Here, Hannibal is represented both as a God ‐ or the God ‐ viewing his finished masterpiece as well as a living and breathing pawn in the workings of God’s game; a small piece of the jigsaw puzzle of life. And it’s from the depiction of these biblical conceits where viewers can see how Hannibal improves upon another significant predecessor, Jonathan Demme’s The Silence of the Lambs. Anthony Hopkins’ reiteration of Dr. Lecter is dramatically evil in a theatre-like manner, and his murders contrast his belief in the beautiful through their gory representation after the murder has been committed. Meanwhile, Mikkelsen’s portrayal speaks to a more subtle evil that is both literally and figuratively able to get inside the mind’s of his victims, while for most of Season 1 and parts of Season 2 viewers rarely see Mikkelsen’s Hannibal killing his victims. Instead, Fuller retains the vision Hannibal sees through the eyes of Will and Laurence Fishburne’s Jack Crawford, emphasizing Hannibal’s disturbing craft as well as his ability to convey messages through people. Where The Silence of the Lambs uses its cinematography to work against Hannibal, Fuller’s show uses its camerawork to work with him.

Orphée (dir. Jean Cocteau, 1950).

However, the show does not use gore just for the sake of it; there’s a reason behind everything in the world of Hannibal, and this is where the influence of Jean Cocteau can be seen. Much like Cocteau is concerned with fairytales and classic mythologies, Hannibal often finds itself in the realm of classic stories. Building upon its Season 1 conventional format of a familiar formula and storyline, each episode is in the style of typical crime dramas as well as The X-Files because of its undoubtedly cult-status type concern with the Other. Season 3, in particular, is presented as dark as the original fairytales we all know today originally were. Moreover, just from the first episode of the final season alone, the visual poetics that are intrinsic to Hannibal’s fairytale atmosphere are witnessed. Hannibal’s exhaust engine metamorphoses into the moon which then metamorphoses into the front of his motorbike as his motorbike’s headlight, all while the circular light of the Eiffel Tower follows him around. This moonlight conceit continues throughout the season with the most obvious example being the monochrome flashbacks to Hannibal and Abel Gideon’s (Eddie Izzard) time together, highlighting the dream-like space of this time.

This portrayal of the fairytale has resonance in society, too.
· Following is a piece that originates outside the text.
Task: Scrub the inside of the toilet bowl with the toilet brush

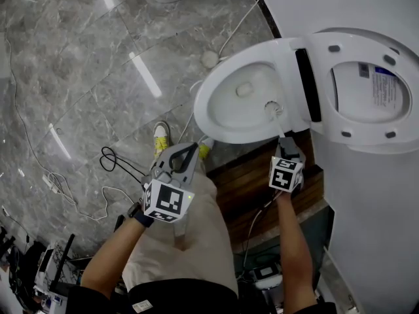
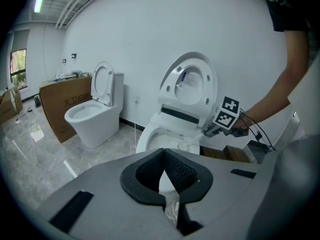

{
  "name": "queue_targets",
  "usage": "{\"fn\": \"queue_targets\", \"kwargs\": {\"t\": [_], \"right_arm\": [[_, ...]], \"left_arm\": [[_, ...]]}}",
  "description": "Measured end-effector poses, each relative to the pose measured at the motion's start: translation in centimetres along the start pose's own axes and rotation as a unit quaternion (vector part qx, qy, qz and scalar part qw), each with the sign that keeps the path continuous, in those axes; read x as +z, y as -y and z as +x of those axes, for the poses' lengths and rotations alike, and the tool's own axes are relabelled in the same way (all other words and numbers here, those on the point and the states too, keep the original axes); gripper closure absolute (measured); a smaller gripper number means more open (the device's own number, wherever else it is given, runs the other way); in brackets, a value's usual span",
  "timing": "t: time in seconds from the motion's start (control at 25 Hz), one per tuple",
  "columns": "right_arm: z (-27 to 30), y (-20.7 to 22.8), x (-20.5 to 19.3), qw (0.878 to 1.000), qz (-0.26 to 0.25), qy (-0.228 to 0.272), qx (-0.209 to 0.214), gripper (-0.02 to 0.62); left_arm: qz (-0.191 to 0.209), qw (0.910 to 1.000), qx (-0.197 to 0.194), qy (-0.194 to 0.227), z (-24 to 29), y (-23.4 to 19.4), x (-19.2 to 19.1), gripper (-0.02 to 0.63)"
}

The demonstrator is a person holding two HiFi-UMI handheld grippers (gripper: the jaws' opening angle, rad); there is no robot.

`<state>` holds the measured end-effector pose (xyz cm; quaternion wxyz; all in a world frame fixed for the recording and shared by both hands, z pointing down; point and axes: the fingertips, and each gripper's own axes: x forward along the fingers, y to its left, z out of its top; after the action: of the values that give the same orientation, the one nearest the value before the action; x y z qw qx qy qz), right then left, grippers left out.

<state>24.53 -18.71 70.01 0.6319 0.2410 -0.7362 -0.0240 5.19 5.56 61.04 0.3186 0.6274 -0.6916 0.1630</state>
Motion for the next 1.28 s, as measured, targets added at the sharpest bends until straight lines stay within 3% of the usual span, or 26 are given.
{"fn": "queue_targets", "kwargs": {"t": [0.6,0.88,1.28], "right_arm": [[-2.1,-5.1,-1.6,0.998,-0.040,-0.017,0.037,0.439],[-3.9,-9.4,-1.7,0.994,-0.069,-0.022,0.086,0.440],[-6.3,-16.0,0.9,0.982,-0.112,0.010,0.152,0.440]], "left_arm": [[-0.015,0.9999,0.005,0.002,-1.4,-1.5,-0.2,0.588],[-0.025,0.9996,0.016,0.005,-1.3,-2.5,-0.1,0.588],[-0.044,0.9988,0.010,0.016,-1.5,-2.5,-0.4,0.588]]}}
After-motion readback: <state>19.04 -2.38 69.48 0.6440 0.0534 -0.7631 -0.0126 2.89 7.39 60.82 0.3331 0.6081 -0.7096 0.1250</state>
For the Telegraph Amanda Craig describes that:

“cannibals ‐ unlike vampires, werewolves or zombies ‐ have a basis in reality, although it is, as far as anthropologists can tell, the only near-universal taboo,”

continuing by discussing how the classic cannibal became “the repository for all our fears of the alien,” concluding that “it’s entertaining in fantasy.” Mikkelsen’s Hannibal is a vessel in which all our fears are stored, and Fuller writes Hannibal in a way that allows him to construct our fears in an artistic, somewhat digestible manner, all in the safe place of the viewer. Nussbaum describes the show as “a show that regards spectacle with a sort of worship,” and Zoller Seitz as a love story. Whilst these critics are talking about themes of worship and love stories regarding what’s within the show, they can easily be applied to the fanbase of Hannibal. From Tumblrs dedicated to parodying culture using scenes from the show to cute Funko Pop! Vinyl figures being released, both Hannibal and the portrayal of cannibals has been culturally renewed thanks to the small but impactful Hannibal fanbase, the self-described “Fannibals.”
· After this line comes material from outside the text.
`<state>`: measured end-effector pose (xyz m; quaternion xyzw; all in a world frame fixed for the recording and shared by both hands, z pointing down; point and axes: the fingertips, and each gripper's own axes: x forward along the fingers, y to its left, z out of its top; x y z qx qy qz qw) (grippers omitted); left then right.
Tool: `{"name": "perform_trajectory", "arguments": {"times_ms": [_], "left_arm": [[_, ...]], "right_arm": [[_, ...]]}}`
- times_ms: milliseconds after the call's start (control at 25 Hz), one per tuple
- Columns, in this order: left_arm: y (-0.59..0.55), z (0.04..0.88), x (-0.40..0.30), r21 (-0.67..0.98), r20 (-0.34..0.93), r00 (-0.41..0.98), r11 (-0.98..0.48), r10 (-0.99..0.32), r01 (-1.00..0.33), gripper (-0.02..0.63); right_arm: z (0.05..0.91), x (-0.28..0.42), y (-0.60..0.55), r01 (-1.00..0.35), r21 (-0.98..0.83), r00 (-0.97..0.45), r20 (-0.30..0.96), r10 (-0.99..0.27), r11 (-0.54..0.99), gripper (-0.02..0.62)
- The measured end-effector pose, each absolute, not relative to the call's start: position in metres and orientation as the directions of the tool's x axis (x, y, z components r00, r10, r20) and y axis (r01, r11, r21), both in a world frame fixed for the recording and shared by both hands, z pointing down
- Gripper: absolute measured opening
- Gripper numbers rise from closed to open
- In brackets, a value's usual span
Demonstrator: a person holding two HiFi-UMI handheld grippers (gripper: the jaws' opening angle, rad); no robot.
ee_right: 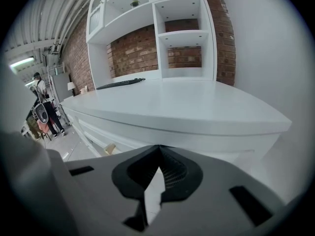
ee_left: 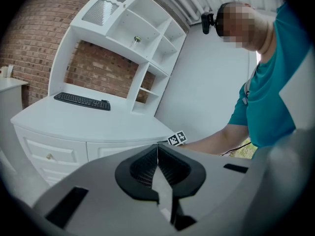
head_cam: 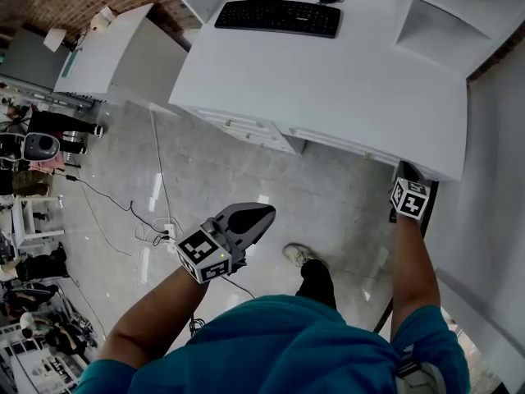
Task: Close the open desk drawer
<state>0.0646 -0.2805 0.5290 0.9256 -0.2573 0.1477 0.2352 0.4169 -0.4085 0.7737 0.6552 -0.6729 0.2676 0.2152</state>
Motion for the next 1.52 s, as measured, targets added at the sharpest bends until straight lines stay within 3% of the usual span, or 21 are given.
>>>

Edmond (dir. Nina Gantz, 2015).

Craig describes that this “gruesome fascination” of cannibals “tends to rise during times of social unrest,” and with the political unrest that seems to be haunting the world in a badly spray-tanned orange ball of hateful rhetoric right now, it’s not surprising cannibals are making a comeback. 2015 saw Nina Gantz’s BAFTA-winning Edmond (which can be watched here), a film that artfully explores the psyche of a helpless cannibal who can’t stop himself from eating the ones he loves. We see Edmond cowering from his mother as he is pushed deeper into his past by the image of her severed finger; as he retrieves memories from his childhood he escapes into his mother’s womb; and a conceit of a fish appears throughout the film, tying his memories to the present day. He is the embodiment of someone who loves people so much he wants to eat them, except Edmond does this. Likewise, Nicolas Winding Refn’s The Neon Demon explores this type of eating through darkly comic humor, and Julia Ducournau’s Raw uses cannibalism to portray an array of aspects of life, such as youth and morality. None of these films are horror films.
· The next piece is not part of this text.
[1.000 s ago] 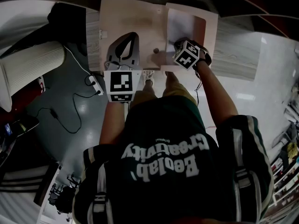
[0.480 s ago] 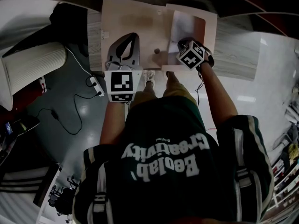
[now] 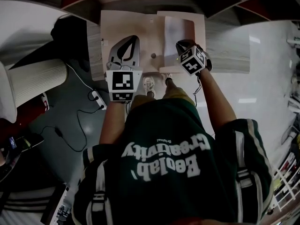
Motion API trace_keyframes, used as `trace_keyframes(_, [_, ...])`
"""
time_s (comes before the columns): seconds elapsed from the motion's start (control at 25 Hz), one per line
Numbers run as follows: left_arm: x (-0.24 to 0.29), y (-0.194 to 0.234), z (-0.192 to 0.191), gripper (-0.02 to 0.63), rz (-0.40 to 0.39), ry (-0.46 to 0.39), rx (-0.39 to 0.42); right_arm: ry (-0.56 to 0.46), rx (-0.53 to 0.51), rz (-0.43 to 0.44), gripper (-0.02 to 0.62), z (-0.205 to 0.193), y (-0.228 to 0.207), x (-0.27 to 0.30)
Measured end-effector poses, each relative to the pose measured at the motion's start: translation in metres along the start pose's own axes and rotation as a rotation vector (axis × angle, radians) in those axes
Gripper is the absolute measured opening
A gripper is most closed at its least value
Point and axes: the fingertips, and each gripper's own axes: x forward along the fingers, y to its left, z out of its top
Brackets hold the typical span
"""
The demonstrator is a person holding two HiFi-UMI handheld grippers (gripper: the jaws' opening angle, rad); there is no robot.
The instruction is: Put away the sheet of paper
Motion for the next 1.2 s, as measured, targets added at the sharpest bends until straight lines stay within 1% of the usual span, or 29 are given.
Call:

From the safe distance of viewer rather than participant, the Drew Barrymore-starring Santa Clarita Diet and Agnieszka Smoczyńska’s The Lure shows how far the evolution of the representation of cannibals is going. Yet we shouldn’t let this distance blind as, since, as Raw’s director Ducournau states, we shouldn’t label cannibals as “inhuman, […] they’re people.” And without Hannibal and its dedicated fanbase that turn nightmares into dreams, this complex and dynamic resurgence may never have happened.

Freelance writer based in the UK.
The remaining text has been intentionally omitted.